— WHAT YOU NEED TO DO —
Look through the records and copy every line in which "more" appears.
*** DATASET EXTRACT Section Begins ***
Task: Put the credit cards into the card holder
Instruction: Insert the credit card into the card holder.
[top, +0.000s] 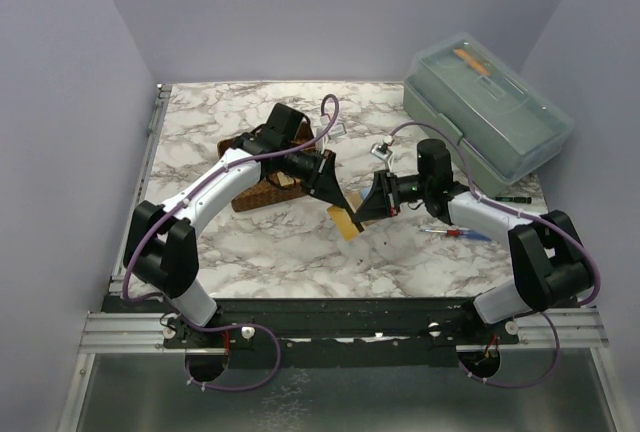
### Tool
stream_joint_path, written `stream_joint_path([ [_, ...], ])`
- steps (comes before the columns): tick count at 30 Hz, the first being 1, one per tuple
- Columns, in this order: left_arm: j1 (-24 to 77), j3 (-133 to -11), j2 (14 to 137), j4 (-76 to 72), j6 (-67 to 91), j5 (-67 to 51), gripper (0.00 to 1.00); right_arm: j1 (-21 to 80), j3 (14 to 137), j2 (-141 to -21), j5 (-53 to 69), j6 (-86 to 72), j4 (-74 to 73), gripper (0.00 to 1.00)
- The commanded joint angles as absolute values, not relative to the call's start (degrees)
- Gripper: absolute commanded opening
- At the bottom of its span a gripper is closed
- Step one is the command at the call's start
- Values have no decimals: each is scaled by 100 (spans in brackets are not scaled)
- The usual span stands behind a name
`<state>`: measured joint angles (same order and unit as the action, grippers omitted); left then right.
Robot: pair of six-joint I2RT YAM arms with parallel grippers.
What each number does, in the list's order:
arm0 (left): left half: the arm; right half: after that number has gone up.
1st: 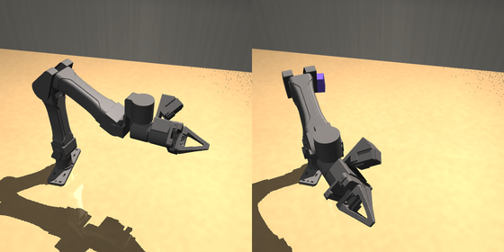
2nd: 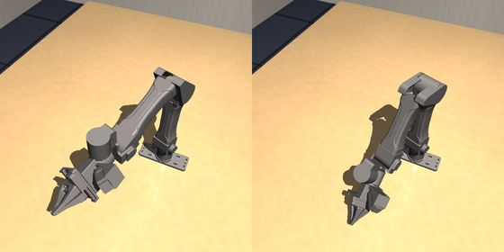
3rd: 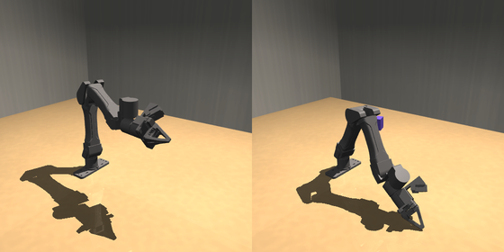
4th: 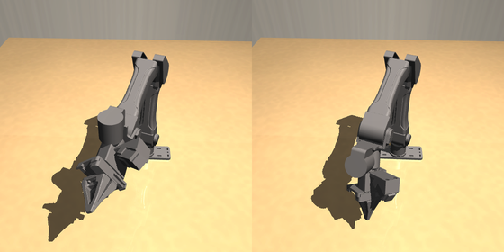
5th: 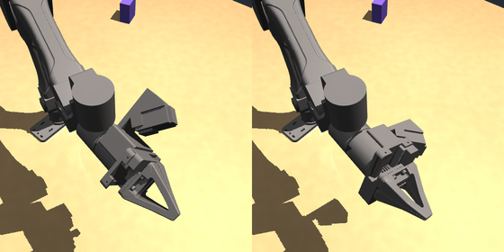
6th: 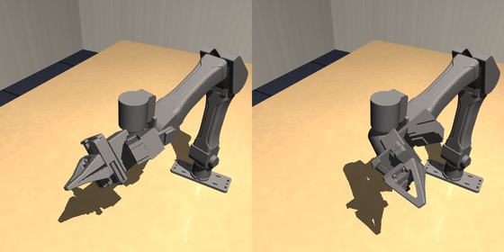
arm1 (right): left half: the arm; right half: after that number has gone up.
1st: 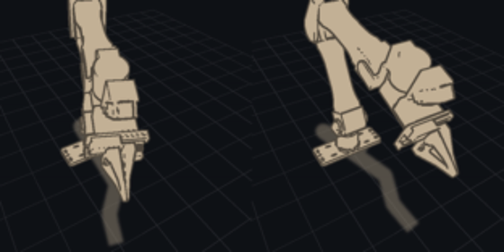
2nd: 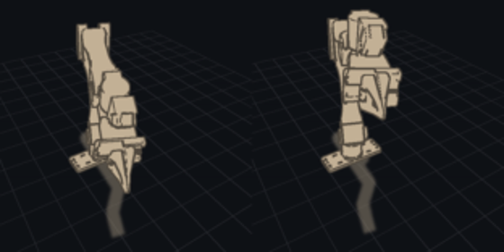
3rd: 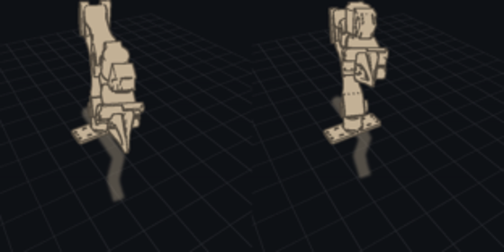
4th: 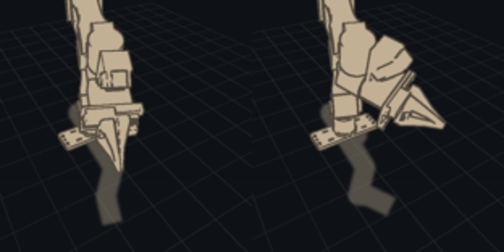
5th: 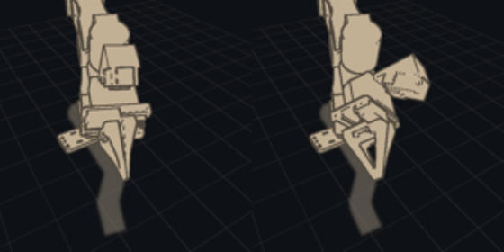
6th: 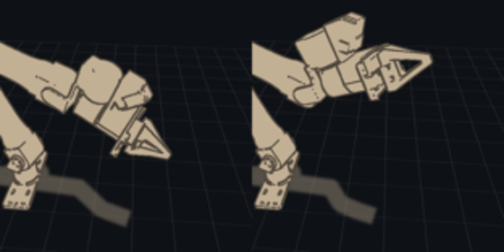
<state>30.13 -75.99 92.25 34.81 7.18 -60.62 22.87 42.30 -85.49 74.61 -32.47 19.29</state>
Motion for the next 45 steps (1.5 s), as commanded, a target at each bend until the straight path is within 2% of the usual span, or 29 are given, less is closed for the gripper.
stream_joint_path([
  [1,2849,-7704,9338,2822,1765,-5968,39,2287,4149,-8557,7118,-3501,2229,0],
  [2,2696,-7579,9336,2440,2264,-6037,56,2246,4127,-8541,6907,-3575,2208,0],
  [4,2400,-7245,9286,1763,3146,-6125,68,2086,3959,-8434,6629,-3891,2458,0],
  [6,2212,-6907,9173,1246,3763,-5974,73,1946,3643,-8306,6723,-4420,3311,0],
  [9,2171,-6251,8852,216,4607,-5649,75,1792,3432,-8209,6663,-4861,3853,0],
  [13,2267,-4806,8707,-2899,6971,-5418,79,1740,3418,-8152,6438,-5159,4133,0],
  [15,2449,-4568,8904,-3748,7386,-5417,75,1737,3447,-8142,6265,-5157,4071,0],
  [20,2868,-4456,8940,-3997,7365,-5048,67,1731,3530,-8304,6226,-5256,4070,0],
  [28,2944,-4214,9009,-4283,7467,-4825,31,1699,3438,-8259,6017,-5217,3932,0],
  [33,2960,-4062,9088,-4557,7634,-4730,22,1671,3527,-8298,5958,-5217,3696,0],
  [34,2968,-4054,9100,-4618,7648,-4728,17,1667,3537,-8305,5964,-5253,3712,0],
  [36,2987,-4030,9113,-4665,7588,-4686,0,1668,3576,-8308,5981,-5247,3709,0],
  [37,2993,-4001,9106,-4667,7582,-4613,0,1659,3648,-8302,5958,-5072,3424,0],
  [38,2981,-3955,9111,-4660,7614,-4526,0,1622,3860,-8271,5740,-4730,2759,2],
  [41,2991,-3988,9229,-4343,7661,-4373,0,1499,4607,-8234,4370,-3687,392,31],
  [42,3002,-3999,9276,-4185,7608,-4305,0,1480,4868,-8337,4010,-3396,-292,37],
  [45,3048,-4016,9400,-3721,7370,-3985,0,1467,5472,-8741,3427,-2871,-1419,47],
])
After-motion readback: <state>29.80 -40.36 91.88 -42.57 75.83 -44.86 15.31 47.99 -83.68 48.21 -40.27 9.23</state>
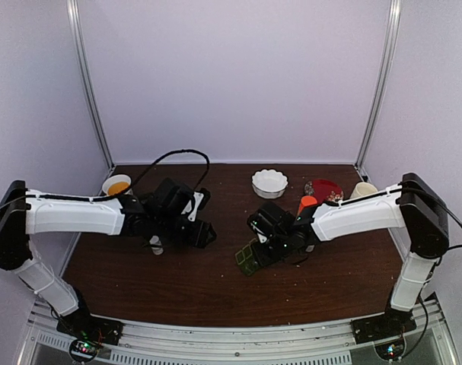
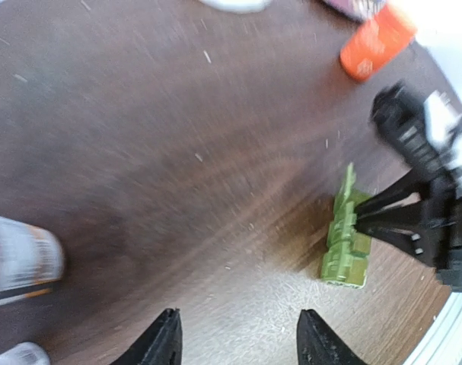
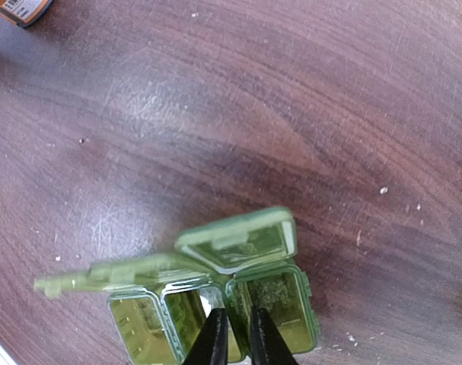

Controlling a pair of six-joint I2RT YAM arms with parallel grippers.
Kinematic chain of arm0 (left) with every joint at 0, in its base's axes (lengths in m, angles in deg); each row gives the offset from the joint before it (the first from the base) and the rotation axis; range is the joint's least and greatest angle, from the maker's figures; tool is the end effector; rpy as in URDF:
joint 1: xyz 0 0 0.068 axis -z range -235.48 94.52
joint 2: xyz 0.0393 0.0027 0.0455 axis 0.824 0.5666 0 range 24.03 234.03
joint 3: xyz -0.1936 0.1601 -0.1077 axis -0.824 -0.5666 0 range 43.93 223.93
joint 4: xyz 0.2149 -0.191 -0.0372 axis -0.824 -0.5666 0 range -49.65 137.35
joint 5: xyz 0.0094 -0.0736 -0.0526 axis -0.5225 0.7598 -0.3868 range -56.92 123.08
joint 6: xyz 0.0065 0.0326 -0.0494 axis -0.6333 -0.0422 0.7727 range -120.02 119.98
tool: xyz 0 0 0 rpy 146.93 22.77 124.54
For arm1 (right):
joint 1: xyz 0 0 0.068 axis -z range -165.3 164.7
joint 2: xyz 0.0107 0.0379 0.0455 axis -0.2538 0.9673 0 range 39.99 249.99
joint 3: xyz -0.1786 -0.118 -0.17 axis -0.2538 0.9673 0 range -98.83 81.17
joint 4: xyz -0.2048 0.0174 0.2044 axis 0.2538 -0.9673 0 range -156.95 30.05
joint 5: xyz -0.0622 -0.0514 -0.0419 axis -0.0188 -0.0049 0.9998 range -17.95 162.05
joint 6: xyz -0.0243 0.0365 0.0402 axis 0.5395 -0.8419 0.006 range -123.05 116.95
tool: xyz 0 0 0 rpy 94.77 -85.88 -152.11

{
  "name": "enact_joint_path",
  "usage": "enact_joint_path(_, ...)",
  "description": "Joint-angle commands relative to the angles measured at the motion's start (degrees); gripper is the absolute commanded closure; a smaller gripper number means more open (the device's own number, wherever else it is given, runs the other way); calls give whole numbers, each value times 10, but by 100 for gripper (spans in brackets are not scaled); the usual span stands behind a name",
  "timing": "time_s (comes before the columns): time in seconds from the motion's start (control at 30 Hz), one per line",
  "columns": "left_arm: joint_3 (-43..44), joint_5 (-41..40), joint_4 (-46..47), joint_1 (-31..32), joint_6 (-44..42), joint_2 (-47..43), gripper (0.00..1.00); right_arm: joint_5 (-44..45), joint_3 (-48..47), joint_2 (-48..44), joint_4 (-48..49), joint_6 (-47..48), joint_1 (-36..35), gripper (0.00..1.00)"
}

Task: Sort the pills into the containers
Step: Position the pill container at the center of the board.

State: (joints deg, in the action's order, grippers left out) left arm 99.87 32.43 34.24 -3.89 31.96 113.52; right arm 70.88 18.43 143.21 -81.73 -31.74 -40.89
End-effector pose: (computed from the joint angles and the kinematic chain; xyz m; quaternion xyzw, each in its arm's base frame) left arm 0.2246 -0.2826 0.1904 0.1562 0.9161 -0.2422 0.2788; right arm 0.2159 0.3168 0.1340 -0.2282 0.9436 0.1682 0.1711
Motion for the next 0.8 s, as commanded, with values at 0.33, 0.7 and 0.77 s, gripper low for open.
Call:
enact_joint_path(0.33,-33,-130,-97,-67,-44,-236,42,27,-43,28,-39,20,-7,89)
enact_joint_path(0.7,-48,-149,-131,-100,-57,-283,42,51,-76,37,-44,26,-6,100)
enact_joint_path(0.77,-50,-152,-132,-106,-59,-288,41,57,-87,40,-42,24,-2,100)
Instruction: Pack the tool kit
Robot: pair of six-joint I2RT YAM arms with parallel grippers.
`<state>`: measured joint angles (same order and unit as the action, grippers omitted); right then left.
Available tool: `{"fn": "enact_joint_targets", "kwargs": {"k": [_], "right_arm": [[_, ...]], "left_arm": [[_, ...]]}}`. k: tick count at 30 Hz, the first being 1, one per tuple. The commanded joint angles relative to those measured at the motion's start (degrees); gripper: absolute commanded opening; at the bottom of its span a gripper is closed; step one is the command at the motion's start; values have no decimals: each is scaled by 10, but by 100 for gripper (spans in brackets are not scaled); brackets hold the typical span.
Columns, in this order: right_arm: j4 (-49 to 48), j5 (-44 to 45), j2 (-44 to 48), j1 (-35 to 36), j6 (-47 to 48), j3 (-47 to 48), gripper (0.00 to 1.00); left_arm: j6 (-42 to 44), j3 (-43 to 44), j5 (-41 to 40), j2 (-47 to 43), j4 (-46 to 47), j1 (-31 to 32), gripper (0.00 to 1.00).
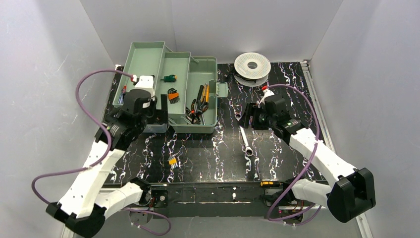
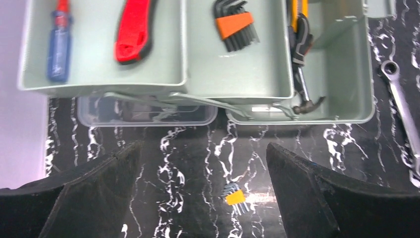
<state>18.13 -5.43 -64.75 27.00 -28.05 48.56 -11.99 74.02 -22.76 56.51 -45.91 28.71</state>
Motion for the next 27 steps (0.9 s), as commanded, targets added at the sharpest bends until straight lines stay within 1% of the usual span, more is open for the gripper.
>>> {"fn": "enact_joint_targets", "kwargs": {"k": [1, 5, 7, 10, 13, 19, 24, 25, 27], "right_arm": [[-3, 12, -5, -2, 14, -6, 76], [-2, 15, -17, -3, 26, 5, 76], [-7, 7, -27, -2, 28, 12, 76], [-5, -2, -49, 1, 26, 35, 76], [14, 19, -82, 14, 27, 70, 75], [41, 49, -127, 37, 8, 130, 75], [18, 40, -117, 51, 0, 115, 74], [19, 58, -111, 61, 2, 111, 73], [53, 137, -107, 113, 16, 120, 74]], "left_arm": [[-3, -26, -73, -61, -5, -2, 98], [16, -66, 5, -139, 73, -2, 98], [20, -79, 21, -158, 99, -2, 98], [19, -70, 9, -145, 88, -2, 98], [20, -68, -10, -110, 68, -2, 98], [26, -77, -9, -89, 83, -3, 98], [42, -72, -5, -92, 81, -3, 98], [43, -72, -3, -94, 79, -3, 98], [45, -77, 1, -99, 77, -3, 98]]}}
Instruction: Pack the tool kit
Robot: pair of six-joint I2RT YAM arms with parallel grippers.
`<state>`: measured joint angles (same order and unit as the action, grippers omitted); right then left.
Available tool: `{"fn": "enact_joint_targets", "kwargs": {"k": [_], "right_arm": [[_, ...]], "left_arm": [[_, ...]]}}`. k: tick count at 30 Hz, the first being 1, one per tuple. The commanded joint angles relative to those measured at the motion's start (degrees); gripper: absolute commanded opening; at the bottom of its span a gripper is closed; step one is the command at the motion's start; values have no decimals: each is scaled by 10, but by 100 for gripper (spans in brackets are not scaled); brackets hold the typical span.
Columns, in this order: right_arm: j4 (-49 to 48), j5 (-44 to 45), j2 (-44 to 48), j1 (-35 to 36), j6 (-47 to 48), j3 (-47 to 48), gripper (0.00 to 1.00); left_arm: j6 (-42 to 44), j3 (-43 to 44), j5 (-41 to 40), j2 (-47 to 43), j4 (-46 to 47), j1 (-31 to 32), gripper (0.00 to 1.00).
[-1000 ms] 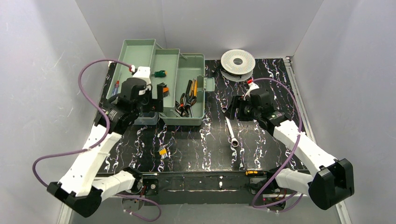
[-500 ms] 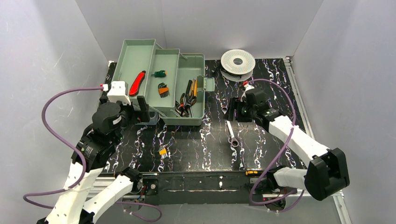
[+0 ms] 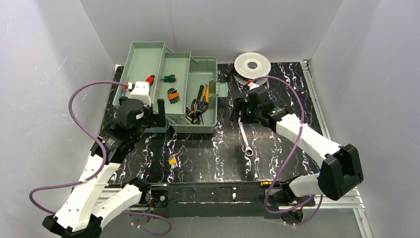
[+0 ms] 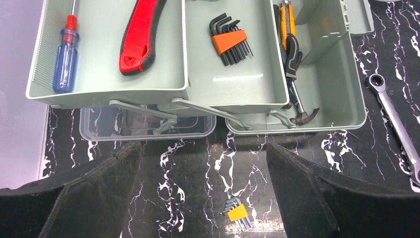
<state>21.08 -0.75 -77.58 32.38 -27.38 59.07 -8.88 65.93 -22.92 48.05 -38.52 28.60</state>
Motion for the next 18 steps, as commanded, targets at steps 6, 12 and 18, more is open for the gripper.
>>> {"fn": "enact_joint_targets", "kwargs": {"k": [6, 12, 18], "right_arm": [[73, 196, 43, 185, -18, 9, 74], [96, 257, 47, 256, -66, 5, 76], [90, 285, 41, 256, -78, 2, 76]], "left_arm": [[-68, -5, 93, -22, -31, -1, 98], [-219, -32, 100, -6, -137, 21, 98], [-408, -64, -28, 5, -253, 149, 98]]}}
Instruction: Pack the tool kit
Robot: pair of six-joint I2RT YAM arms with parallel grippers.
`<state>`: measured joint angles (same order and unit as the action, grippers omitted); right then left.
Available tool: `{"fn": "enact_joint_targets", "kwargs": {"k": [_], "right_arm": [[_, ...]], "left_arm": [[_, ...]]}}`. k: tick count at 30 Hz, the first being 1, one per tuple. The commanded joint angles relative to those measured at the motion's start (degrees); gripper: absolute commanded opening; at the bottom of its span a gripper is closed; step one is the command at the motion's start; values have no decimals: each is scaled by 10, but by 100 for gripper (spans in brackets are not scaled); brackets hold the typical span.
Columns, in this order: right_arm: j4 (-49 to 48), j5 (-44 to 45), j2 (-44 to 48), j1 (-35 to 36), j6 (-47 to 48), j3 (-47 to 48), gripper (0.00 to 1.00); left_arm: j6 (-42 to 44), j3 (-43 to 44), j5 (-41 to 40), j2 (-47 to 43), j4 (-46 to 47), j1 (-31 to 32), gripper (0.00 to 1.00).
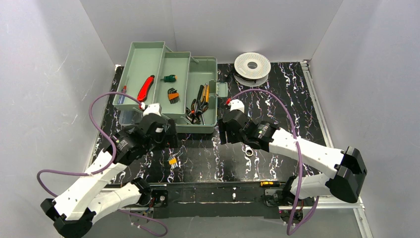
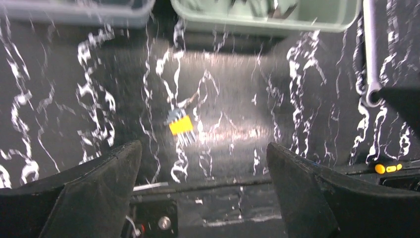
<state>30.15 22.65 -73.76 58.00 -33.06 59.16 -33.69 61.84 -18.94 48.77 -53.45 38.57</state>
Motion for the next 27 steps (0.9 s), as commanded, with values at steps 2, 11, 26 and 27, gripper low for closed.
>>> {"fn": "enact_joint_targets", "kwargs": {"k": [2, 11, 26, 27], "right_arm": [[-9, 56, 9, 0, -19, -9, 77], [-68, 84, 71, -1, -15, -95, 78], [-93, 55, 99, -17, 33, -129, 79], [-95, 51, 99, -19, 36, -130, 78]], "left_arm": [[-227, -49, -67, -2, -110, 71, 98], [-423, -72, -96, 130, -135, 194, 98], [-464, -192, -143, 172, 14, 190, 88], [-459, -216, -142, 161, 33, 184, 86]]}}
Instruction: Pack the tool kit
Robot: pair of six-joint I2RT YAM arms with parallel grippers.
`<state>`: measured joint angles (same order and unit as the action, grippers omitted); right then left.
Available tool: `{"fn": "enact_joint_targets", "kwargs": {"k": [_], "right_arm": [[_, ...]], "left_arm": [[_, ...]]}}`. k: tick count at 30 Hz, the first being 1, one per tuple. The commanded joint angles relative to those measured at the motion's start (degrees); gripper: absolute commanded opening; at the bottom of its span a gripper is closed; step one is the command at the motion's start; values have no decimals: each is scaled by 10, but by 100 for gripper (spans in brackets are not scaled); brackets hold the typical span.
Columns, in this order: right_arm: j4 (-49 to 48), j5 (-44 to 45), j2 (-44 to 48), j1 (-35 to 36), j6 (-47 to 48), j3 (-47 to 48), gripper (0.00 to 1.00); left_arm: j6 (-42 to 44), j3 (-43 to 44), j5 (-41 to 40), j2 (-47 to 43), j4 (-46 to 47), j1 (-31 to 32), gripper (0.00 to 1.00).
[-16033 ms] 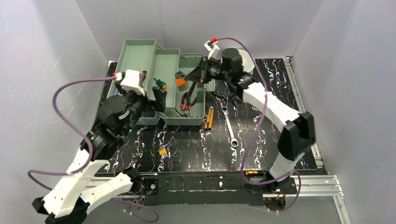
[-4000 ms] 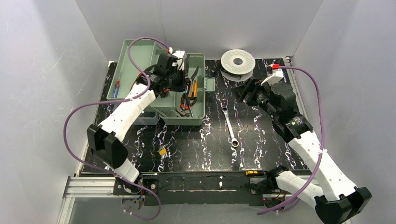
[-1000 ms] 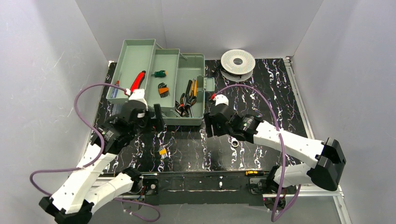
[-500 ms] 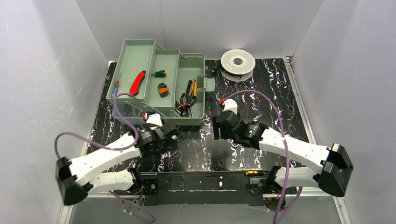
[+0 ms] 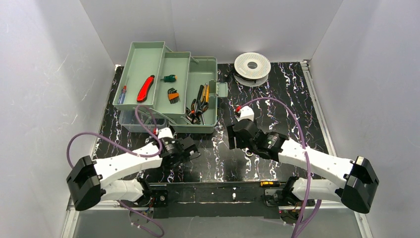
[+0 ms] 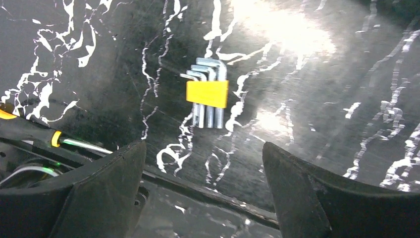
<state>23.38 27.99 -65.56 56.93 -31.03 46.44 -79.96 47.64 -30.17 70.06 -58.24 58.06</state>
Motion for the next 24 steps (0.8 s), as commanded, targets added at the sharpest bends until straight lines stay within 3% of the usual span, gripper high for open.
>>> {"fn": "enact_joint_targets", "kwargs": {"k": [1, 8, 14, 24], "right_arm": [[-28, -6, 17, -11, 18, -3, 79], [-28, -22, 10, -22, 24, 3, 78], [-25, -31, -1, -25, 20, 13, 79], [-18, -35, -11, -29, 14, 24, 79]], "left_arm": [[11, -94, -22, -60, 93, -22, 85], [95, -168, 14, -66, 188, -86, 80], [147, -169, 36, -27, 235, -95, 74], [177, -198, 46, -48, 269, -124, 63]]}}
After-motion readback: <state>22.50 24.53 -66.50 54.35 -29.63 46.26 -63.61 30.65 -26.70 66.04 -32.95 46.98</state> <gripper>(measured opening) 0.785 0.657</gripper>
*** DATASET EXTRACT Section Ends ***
— ANSWER FOR THIS EXERCISE —
  "description": "Joint-angle commands relative to the angles measured at the motion's start (degrees); gripper is the absolute commanded closure; a smaller gripper number means more open (the device's own number, wherever else it is given, runs the other way); calls give whole numbers, each value times 10, but by 100 for gripper (spans in brackets are not scaled); the usual span stands behind a name",
Motion for the next 27 steps (0.9 s), as commanded, targets added at the sharpest bends until straight lines stay within 1% of the usual span, more is open for the gripper.
Motion for the next 18 steps, as commanded, targets at steps 6, 12 and 18, more is open for the gripper.

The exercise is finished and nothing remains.